Facebook has threatened one of the best ideas online with its legal hounds unless it closes shop. SuicideMachine.com allows people to kill their social profiles on Facebook, Myspace, Twitter and LinkedIn with the push of a button instead of hunting through all these sites to do so manually.

Social networks are powerful tools for communications and sharing, and pretty much everyone on the Committee uses one or more of them regularly. I’ve got profiles on 12 or more. Four I actually look at regularly. But it’s easy to see how the habit can get out of control, and the ability to opt out should always be in plain sight, but unfortunately it’s usually buried somewhere under a mound of setting options. Suicidemachine.org’s aim is to bring the option back to the forefront.

I attempted to kill my long dorment Myspace page as the site has grown disgustingly bad and I haven’t looked at it in about a year now. As of this writing, a message pops up saying the service is down due to too many service requests, but one wonders whether it has anything to do with the Cease & Desist order sent by Facebook legal bullies.

Facebook releases its API and pages to the public. Upon doing so, it should realize that it can’t chase down everyone who uses them in their own way and perhaps not the exact liking or profit margin expectations of the company. You’d think they were now owned by Rupert Murdoch or something.

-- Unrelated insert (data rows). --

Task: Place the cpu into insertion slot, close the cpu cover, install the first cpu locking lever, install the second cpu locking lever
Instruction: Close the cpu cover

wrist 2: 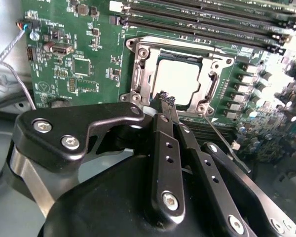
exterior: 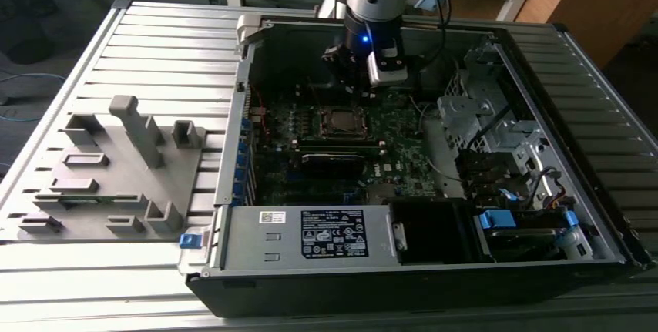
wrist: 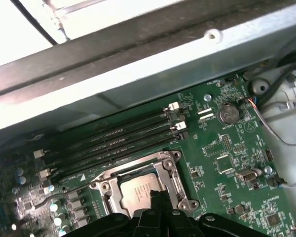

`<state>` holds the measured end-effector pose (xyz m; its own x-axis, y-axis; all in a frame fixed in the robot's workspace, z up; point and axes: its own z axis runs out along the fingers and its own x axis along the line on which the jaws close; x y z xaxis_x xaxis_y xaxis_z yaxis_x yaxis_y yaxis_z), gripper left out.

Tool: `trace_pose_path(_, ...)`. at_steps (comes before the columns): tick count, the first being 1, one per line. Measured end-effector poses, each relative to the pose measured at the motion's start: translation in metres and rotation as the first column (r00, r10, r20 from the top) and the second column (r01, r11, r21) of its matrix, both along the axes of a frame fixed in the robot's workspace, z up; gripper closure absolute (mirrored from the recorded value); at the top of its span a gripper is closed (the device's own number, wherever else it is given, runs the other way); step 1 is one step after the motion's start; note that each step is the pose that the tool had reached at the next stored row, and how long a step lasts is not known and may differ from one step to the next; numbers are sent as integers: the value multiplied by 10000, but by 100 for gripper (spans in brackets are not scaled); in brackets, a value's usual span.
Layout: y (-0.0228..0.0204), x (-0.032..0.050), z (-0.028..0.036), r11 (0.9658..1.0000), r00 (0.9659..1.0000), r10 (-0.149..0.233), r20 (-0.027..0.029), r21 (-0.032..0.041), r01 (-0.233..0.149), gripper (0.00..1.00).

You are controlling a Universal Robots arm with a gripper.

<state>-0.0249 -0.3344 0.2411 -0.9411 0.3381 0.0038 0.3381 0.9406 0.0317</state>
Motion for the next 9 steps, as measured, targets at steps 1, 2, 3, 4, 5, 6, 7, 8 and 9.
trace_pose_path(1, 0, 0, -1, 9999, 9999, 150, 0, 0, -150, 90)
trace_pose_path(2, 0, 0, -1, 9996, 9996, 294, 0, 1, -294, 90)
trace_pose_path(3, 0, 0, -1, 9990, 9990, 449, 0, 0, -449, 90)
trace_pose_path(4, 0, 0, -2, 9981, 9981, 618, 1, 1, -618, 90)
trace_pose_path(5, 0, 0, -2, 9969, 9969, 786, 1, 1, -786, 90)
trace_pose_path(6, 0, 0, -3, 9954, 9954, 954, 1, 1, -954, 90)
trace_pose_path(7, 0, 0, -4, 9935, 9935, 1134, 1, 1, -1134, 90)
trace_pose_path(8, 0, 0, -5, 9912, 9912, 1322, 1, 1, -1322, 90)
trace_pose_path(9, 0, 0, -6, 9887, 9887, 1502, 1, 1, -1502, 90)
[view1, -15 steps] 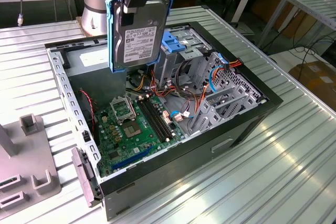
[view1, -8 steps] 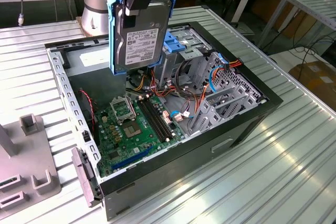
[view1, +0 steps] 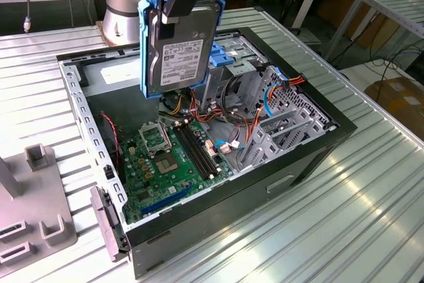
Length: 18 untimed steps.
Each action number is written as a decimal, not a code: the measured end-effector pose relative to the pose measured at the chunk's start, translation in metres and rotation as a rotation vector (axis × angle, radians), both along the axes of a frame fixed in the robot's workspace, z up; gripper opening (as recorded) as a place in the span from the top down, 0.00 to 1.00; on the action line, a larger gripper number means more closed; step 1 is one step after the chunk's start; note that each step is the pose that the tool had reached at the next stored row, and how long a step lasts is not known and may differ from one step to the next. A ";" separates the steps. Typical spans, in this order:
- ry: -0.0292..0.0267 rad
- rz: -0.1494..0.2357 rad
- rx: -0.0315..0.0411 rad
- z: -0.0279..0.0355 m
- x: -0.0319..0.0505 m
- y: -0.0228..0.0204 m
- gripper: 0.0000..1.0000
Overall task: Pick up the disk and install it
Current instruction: 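Insert the disk into the insertion slot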
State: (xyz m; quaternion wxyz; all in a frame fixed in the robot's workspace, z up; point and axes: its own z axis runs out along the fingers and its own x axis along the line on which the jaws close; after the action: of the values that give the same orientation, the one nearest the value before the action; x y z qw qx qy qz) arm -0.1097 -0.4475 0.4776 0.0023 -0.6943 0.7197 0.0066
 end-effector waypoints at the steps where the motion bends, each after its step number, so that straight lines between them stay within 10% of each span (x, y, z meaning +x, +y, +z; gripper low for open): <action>1: 0.0001 0.000 -0.0001 0.0001 0.0001 -0.0008 0.63; 18: 0.0000 0.000 -0.0001 0.0000 0.0010 -0.0149 0.63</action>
State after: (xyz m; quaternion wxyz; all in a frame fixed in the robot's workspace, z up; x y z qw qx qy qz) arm -0.1087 -0.4624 0.4777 0.0023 -0.6943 0.7197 0.0066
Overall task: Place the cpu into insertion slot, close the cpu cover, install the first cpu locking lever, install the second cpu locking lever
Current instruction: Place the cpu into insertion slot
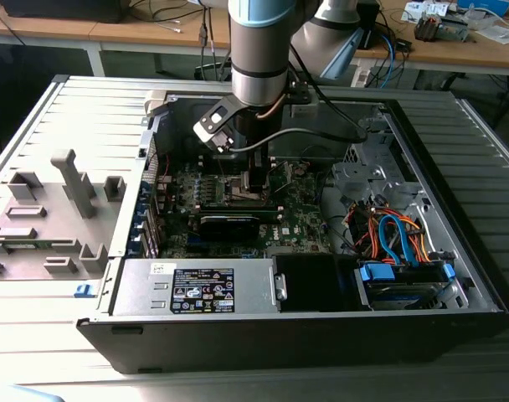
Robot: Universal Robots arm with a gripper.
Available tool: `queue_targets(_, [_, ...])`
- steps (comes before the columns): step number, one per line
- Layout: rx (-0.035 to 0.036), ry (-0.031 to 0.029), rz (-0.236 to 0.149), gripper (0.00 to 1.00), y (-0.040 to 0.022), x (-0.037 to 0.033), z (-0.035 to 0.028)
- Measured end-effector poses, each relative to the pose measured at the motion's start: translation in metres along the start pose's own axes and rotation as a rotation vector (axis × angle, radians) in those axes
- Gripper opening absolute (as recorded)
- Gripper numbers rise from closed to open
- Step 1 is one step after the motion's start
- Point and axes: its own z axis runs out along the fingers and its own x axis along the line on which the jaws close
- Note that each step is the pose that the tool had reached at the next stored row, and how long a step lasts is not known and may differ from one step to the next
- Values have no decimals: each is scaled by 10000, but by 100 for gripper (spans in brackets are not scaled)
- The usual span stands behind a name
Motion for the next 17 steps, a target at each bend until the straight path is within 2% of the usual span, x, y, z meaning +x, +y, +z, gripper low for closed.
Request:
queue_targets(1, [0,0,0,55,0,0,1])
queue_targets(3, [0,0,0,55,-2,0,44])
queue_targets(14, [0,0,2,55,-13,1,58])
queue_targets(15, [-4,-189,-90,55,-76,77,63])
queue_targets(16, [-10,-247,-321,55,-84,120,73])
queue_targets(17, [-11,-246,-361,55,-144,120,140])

The idea behind the suicide machine is to create a quick, painless option for opting out of multiple social networks at once, and in these modern times when people are growing more worried about who has control over their personal information, allowing tools like this to continue can only help people feel more in control and more comfortable in using online tools.

Trying to kill projects that help people leave a website can only cast suspicion on Facebook and any others attempting to bully developers with court cases. This is another example of how censorship is not limited to words and images that express ideas, but can also apply to the programming code that implements them.